As the world learns more about the protests sweeping Iran with calls of justice for Mahsa Amini, a young woman who died in the custody of Iranian morality police, more and more people are expressing their support for the cause. However, a video of French actors cutting locks of their hair in the name of solidarity was not well received due to their country’s harsh stance on Muslim women wanting to wear the hijab or niqab.
The protests in Iran are against the government forcing women to cover their heads and inflicting violence on them in cases where the arbitrary dress codes are broken. As an act of resistance, many Iranian women are chopping off their hair.
On Wednesday, Godzilla actor Juliette Binoche, Isabelle Huppert and Marion Cotillard were among several French actors who shared a compilation video of them cutting locks of their hair in solidarity with women in Iran. Binoche dedicated the move to “freedom rights for Iranian women and men” in her post. The video opens with Binoche and the Persian rendition of Italian folk song ‘Bella Ciao’, an anthem for the anti-fascist resistance.

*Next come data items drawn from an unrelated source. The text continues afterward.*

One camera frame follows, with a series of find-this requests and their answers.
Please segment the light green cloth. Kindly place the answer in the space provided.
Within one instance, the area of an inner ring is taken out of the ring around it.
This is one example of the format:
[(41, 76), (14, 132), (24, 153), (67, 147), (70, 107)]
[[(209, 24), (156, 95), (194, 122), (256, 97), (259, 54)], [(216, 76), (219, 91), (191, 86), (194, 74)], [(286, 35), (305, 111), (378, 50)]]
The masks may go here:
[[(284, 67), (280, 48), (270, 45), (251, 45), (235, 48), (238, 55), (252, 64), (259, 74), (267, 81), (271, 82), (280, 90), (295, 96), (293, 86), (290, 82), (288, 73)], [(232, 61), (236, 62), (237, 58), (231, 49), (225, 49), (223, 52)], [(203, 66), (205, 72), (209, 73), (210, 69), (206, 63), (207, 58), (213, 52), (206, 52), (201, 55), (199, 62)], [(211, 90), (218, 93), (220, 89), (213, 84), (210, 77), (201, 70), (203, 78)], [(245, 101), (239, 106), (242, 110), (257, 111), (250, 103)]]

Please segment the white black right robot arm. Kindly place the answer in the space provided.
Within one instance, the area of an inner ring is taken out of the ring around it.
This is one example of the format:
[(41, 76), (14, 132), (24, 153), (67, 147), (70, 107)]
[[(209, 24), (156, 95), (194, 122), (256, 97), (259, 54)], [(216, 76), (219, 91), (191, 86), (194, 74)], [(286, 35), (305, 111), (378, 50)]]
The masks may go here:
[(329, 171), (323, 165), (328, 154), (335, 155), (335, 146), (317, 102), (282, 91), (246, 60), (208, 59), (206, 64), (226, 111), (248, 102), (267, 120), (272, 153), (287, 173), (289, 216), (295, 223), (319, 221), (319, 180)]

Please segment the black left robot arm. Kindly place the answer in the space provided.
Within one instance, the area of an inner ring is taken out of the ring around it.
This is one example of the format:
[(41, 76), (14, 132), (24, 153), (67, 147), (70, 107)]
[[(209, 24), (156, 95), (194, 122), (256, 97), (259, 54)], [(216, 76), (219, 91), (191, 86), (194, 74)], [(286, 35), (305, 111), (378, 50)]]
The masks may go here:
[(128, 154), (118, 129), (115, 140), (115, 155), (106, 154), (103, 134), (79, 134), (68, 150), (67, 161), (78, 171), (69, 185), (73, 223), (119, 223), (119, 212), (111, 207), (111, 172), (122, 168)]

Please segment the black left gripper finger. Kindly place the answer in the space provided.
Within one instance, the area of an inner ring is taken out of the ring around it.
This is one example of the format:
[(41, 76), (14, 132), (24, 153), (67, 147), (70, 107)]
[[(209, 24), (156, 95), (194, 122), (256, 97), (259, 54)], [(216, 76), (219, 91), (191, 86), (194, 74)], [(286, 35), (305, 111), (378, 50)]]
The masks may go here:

But the video, well intentioned as it may seem, received backlash from netizens who labelled it an act of “performative solidarity” and “white saviour outrage”.
A Palestinian activist took to Twitter and wrote, “French women doing this performative solidarity might as well go fight against their state’s racist oppression of Muslim women wanting to wear the hijab.” She called the women out for being shamelessly out of touch with reality.
The video didn’t put some people in the best of moods.
Another sarcastically thanked them for “cutting their split ends” for freedom, referring to how little hair they were cutting.
“How can you choose one and neglect other? Their [selective] feminism is problematic, Support both or none please,” argued a user.
However, we want to point out that Binoche, at least, has spoken up about the rights of Muslim women. In 2016, the actor urged Europe to accept refugees and to respect the right of Muslim women to wear the hijab.
This user called out the “white savior outrage”.
Another called their selective outrage the “whitest thing”.
This user, however, questioned why French women cutting a little bit of their hair is being equated with Iranian women “shaving their heads in protest of being killed.”
For this netizen, “nothing is more pretentious than French women cutting snippets of hair ‘in solidarity with Iranian women’ while they support their country’s ban on Muslim women practicing their religion” by wearing a hijab.
Amini, 22, was pronounced dead days after the notorious morality police detained the Iranian Kurd last month for allegedly breaching the Islamic republic’s strict dress code for women.
Anger flared at her funeral and spread to become the biggest wave of protests to rock Iran in almost three years, despite the reportedly violent backlash by security forces that have killed scores and seen hundreds arrested.